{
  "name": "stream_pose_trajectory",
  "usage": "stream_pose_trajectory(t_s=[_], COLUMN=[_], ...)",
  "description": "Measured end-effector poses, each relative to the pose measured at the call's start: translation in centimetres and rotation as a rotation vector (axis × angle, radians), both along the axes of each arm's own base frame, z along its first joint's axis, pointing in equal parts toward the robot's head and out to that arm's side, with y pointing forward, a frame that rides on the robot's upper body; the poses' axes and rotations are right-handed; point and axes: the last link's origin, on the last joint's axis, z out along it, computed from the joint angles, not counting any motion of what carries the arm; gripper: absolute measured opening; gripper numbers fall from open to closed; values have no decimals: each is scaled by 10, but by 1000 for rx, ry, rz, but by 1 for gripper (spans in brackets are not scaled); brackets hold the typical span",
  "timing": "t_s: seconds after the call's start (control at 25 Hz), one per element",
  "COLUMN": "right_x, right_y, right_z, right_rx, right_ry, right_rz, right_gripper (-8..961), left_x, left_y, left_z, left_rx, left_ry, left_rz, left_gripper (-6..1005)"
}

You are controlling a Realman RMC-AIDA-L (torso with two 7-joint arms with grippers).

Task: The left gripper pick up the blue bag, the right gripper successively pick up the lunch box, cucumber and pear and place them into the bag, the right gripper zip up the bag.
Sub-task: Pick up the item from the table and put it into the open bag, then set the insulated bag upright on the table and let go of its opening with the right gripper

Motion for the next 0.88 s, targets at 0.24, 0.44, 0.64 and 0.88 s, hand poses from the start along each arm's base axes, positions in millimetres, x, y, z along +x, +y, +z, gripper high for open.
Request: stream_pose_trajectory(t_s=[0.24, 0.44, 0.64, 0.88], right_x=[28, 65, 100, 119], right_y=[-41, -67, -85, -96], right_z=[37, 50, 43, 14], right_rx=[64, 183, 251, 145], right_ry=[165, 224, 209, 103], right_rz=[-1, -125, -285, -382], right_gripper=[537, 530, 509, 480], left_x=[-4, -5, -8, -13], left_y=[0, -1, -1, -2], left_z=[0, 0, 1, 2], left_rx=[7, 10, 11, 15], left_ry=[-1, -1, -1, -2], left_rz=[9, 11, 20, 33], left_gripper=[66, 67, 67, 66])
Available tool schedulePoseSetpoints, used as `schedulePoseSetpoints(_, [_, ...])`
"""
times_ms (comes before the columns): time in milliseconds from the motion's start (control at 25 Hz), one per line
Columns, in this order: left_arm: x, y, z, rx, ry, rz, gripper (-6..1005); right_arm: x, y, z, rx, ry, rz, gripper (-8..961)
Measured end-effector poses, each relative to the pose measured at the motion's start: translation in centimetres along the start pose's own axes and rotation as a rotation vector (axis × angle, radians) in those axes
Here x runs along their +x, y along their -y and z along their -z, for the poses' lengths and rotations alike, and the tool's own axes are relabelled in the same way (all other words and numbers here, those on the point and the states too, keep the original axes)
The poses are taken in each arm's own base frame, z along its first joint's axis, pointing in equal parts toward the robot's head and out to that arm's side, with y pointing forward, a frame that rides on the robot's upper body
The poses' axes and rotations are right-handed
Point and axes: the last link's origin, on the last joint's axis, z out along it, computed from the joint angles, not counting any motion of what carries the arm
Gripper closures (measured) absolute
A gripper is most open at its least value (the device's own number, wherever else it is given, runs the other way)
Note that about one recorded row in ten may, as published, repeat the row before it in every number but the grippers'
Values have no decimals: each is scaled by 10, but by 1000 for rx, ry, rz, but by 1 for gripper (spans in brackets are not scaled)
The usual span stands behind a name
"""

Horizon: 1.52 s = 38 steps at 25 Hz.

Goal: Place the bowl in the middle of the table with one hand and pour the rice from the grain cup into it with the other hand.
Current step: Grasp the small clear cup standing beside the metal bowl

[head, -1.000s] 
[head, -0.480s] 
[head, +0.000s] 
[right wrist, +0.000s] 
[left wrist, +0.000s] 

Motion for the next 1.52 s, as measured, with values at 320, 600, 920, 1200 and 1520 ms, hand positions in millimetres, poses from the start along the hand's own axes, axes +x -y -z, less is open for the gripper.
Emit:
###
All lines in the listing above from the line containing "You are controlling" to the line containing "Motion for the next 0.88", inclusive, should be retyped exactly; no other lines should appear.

**Your solution:**
You are controlling a Realman RMC-AIDA-L (torso with two 7-joint arms with grippers).

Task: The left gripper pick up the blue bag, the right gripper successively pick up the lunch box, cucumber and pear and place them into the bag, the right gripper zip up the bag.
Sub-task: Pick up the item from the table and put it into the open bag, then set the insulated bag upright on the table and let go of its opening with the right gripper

Motion for the next 0.88 s, targets at 0.24, 0.44, 0.64 and 0.88 s, hand poses from the start along each arm's base axes, positions in millimetres, x, y, z along +x, +y, +z, gripper high for open.

That is the entire output.